■ Assigned task ■
Write out, word for word, every line in the data below from the one containing "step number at" to the one containing "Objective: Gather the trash", both of them included.

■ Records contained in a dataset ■
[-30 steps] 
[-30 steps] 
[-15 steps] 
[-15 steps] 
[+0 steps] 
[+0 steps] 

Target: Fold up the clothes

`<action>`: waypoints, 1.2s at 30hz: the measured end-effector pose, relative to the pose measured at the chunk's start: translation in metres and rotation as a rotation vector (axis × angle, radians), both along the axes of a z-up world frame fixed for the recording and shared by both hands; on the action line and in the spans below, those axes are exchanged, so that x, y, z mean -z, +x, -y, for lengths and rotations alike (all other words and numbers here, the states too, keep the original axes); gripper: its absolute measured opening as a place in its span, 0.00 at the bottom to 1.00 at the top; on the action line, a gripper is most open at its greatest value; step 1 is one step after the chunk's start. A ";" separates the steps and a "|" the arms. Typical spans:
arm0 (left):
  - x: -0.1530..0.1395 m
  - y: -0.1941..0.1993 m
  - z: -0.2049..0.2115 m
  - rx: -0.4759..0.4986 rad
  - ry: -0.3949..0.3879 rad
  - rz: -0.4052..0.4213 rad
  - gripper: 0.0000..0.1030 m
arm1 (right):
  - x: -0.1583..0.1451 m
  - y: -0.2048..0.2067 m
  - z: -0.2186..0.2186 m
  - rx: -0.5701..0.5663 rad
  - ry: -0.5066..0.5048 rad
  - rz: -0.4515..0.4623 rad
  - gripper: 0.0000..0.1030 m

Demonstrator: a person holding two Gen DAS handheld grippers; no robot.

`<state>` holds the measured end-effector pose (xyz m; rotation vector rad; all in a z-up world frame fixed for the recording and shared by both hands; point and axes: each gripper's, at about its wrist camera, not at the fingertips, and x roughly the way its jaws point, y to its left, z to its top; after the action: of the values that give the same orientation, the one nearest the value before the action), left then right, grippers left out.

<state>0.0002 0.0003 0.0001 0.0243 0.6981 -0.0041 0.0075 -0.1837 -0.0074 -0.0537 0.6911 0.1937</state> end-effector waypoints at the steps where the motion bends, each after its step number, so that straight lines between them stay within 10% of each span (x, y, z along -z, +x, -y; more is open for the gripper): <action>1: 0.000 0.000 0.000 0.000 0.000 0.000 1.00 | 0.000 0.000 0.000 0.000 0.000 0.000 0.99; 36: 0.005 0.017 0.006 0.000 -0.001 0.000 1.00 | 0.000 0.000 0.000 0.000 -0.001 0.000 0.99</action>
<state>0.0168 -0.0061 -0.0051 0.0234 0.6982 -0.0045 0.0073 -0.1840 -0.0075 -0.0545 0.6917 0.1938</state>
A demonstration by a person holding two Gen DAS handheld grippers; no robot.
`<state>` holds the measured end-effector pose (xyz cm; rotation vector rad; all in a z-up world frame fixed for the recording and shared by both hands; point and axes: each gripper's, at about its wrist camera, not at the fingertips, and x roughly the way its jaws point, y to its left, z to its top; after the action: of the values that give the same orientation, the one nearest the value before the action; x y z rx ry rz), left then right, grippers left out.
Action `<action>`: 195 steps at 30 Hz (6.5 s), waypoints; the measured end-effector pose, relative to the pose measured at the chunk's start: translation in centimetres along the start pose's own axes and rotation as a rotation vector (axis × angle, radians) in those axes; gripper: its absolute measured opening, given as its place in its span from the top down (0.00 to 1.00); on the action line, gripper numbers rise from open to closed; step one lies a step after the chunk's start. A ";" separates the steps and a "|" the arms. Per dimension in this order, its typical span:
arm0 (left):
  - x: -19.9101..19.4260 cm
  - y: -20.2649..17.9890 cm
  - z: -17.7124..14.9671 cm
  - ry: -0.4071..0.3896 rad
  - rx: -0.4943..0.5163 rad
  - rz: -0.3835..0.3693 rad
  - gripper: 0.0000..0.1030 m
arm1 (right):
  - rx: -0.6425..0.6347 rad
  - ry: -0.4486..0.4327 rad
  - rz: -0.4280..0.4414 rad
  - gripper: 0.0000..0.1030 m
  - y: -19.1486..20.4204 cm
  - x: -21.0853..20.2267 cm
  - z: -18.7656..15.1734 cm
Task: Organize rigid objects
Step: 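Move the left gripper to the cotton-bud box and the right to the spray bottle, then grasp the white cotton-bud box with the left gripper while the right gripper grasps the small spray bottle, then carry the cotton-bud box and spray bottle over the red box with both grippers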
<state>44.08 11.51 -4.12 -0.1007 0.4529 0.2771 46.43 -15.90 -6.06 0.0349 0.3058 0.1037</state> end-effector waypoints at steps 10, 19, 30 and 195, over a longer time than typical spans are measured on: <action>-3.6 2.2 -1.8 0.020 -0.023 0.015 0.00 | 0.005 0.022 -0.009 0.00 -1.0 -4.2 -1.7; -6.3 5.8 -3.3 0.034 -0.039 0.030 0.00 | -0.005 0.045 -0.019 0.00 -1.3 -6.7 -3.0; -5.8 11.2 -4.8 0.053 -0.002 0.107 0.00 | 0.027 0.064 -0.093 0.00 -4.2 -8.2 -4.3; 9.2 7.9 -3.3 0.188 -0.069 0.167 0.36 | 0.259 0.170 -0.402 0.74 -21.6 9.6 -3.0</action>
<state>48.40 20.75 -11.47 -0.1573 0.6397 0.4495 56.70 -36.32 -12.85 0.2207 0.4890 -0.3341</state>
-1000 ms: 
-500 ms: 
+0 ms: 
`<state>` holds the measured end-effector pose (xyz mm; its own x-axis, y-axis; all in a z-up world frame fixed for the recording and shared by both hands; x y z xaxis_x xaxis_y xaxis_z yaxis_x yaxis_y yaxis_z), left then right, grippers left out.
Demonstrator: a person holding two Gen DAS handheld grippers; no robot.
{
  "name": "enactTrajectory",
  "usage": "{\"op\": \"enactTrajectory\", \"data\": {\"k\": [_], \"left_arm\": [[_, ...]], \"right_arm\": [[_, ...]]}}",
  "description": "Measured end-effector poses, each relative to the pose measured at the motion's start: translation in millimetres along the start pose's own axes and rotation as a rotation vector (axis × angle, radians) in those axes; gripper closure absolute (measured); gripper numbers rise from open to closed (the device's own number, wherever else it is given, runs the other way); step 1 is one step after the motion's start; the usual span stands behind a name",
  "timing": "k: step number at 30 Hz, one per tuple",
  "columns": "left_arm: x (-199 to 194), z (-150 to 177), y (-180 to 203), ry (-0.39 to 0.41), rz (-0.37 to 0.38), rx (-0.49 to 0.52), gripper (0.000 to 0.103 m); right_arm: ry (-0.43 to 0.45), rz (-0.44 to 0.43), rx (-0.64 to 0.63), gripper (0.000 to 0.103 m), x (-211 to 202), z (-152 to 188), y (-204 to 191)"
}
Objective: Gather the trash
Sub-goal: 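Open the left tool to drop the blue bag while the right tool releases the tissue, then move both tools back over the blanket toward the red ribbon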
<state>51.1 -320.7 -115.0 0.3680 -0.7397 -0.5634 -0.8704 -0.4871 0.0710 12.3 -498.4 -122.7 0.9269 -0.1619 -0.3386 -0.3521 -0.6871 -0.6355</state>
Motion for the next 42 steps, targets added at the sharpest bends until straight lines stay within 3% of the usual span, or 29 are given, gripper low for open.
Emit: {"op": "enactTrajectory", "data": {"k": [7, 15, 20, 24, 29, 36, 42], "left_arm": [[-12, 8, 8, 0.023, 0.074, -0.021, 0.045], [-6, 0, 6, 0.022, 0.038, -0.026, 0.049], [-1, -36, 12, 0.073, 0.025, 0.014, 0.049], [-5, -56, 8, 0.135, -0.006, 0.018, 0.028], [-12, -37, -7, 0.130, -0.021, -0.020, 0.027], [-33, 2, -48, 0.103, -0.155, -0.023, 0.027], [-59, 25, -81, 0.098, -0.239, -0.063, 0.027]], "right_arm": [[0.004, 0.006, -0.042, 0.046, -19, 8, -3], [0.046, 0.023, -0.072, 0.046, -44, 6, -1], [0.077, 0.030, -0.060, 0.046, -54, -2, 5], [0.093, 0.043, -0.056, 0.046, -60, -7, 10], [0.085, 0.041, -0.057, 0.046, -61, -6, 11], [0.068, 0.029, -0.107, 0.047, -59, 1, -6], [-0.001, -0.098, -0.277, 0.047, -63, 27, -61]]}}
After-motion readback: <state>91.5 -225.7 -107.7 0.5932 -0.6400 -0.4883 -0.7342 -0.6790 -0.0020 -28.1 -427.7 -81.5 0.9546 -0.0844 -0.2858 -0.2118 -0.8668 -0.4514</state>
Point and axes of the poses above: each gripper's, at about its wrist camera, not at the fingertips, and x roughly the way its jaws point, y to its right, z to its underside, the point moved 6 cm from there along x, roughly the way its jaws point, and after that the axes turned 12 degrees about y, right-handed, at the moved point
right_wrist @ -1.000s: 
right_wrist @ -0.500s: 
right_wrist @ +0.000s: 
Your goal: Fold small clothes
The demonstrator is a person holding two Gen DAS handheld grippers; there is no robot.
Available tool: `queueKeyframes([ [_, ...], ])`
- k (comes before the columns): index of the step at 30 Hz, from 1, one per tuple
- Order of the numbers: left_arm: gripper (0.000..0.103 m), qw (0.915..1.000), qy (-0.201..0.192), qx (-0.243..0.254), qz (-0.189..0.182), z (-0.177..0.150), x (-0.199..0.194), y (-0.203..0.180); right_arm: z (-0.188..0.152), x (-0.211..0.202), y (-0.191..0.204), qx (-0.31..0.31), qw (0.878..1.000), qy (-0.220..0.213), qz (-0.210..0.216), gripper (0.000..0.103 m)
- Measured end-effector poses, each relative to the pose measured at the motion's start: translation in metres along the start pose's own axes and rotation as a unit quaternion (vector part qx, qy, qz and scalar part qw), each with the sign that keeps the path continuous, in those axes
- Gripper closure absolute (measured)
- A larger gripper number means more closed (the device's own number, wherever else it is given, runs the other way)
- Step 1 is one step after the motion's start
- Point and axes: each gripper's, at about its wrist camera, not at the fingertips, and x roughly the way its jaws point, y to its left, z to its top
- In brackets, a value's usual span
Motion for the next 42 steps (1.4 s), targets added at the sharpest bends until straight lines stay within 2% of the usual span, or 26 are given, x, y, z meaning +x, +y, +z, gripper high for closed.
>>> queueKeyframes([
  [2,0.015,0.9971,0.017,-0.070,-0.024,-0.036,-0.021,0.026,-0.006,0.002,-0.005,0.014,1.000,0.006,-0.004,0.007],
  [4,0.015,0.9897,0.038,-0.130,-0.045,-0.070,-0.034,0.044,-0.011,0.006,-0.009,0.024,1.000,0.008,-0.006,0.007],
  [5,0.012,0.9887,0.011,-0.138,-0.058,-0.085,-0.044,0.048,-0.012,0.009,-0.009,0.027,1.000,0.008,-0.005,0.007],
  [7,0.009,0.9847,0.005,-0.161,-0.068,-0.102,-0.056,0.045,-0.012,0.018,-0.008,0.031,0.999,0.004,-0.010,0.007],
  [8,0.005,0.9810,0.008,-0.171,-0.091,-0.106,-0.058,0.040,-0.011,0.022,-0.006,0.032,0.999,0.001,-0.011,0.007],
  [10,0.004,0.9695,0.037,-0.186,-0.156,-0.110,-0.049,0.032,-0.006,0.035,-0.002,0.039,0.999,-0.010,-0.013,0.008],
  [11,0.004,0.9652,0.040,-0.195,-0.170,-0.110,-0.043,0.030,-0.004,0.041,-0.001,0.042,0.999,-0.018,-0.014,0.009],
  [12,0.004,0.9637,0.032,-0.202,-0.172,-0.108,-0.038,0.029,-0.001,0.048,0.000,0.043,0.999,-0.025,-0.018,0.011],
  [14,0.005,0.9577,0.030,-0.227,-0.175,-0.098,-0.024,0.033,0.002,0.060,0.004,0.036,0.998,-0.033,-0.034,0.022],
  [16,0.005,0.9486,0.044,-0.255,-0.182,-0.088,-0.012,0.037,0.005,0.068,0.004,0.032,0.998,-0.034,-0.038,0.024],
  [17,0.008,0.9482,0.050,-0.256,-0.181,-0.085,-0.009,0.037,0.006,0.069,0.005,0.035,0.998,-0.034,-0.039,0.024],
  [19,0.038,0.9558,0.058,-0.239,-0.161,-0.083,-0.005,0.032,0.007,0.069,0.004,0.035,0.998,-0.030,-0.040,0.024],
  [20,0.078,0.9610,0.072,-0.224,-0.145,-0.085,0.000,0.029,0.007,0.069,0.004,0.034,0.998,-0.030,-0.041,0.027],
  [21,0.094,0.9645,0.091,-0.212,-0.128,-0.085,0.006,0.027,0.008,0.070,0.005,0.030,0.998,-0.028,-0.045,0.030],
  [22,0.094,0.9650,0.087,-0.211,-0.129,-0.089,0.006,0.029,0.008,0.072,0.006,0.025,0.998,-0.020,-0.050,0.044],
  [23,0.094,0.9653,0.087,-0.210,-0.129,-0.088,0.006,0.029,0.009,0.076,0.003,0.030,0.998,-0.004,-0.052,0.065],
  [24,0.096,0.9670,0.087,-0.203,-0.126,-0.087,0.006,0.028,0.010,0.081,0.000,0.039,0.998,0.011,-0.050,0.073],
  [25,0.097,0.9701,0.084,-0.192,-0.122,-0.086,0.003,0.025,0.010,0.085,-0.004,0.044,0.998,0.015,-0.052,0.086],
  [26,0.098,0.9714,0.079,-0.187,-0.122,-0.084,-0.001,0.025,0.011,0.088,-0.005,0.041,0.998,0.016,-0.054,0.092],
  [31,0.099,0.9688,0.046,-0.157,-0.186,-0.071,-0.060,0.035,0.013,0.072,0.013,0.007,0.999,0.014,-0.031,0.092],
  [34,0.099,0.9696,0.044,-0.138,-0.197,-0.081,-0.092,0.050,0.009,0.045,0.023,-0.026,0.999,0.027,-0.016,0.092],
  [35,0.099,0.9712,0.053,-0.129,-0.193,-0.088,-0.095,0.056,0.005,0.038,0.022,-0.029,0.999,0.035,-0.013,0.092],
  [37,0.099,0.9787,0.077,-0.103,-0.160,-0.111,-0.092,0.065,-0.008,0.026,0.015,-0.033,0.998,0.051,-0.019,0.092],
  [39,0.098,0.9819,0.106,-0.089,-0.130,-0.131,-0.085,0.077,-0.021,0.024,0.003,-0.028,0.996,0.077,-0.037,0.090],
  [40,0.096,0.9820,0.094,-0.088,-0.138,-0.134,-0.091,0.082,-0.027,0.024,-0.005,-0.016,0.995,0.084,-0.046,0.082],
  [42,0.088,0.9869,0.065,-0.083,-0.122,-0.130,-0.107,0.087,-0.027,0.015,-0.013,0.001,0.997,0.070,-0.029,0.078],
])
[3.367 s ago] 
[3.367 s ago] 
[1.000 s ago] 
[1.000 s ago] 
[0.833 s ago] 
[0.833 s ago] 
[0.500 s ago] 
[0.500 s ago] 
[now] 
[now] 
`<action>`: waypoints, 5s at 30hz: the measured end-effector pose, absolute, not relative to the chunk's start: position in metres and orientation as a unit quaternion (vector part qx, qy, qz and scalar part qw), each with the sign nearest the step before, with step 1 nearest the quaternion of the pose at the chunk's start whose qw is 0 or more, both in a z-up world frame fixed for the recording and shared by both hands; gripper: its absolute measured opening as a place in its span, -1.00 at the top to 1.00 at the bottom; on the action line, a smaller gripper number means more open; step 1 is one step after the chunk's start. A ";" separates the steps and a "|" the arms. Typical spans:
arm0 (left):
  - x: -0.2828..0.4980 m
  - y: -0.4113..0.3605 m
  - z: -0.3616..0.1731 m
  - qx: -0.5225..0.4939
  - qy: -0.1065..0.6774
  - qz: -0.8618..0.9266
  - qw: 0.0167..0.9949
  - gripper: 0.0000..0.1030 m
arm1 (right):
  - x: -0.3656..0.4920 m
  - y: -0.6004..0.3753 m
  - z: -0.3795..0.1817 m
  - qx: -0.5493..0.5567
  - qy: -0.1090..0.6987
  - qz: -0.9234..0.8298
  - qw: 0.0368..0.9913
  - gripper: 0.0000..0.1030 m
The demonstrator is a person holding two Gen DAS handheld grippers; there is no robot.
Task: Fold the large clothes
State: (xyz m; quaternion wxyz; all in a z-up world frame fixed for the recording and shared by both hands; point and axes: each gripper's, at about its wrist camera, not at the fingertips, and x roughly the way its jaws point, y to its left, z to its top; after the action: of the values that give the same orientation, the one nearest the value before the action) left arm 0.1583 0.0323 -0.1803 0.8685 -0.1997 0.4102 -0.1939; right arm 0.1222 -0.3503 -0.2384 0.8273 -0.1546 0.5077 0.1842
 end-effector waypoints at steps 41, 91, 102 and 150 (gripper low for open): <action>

■ Written answer ■
  "timing": "k: step number at 30 Hz, one per tuple",
  "columns": "left_arm: x (-199 to 194), z (-150 to 177), y (-180 to 203), ry (-0.39 to 0.41), rz (-0.37 to 0.38), rx (-0.49 to 0.52), gripper (0.000 to 0.103 m); right_arm: ry (-0.43 to 0.45), rz (-0.44 to 0.43), rx (-0.64 to 0.63), gripper (0.000 to 0.103 m), x (-211 to 202), z (-152 to 188), y (-204 to 191)"
}
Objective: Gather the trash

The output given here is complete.